In this article, we’ll break down what this vulnerability is, how attackers could exploit it, how it works under the hood, and what you can do to stay safe. All code snippets are for education and awareness only.

What is CVE-2022-43561?

The vulnerability:  
A remote user with the “power” Splunk role can store arbitrary scripts (like JavaScript) inside Splunk fields, dashboards, or reports. When any other user (including admins or regular users) later views those manipulated resources via the Splunk Web interface, the code executes in their browser—without requiring any further user interaction.

This is known as persistent XSS—the most dangerous kind, since malicious code becomes a “landmine” for everyone who views the poisoned data.

9..x (before 9..2)

Key precondition:  
Splunk Web must be enabled (the default unless you’ve gone CLI-only or disabled the web interface).

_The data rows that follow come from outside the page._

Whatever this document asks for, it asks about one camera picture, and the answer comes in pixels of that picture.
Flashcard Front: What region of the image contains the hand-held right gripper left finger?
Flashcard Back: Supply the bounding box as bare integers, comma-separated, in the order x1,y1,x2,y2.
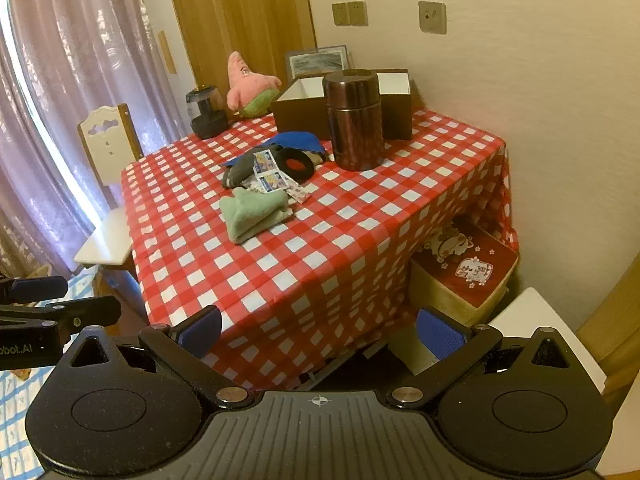
57,305,256,411

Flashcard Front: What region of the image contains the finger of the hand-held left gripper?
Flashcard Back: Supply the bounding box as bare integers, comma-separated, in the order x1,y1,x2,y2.
0,295,122,333
0,276,68,306

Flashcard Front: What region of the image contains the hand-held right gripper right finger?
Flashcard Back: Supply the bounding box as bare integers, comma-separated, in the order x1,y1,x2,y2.
390,306,576,408

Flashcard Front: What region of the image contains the green towel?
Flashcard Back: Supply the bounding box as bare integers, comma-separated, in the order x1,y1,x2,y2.
219,187,295,244

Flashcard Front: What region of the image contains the grey striped fuzzy sock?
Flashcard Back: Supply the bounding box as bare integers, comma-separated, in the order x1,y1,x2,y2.
222,152,281,192

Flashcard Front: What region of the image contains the blue and grey cloth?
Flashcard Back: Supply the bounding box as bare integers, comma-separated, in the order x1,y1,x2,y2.
220,131,331,168

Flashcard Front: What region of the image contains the brown cardboard box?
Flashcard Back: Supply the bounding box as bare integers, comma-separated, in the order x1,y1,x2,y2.
271,68,413,142

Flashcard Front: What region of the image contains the cat print storage stool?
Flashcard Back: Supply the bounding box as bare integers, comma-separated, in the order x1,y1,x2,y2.
410,217,521,328

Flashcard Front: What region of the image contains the blue patterned blanket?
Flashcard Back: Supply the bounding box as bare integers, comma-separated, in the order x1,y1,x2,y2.
0,265,106,480

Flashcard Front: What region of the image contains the white side table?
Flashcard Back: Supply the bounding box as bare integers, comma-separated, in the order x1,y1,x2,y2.
487,287,608,411

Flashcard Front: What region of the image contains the red checkered tablecloth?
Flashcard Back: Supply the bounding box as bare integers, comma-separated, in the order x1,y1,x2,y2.
121,109,521,391

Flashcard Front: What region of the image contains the white wooden chair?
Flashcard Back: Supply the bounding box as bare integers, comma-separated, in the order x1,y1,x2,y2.
74,103,151,291

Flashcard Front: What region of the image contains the black grinder jar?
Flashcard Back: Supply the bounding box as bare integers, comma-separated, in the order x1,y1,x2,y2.
186,85,230,140

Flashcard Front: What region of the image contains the brown cylindrical canister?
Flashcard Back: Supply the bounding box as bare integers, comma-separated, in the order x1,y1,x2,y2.
322,68,385,172

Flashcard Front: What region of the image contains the pink starfish plush toy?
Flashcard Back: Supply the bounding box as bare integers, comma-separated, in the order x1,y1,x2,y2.
226,51,282,120

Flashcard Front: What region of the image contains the wooden door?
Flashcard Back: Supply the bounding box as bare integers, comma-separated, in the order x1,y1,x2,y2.
165,0,317,121

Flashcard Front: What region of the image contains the wooden door frame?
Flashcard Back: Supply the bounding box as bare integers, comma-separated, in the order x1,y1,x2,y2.
575,255,640,401

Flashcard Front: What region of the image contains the clear picture frame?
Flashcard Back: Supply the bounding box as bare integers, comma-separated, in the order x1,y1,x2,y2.
285,45,349,83

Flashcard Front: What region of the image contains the wall socket plate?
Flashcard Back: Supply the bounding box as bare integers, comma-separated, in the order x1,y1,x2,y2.
418,0,448,35

If you use Splunk Cloud or patched versions above, you’re protected.

Why Power Users?

Splunk’s role-based access control gives “power” users the ability to create and save searches, reports, and dashboards that other users might routinely view. Although “power” isn’t full admin, users in this role have more permissions than regular users—including the ability to add custom code in certain fields.

When field inputs aren’t properly sanitized, their custom code can end up in dashboards that others interact with, setting the stage for XSS.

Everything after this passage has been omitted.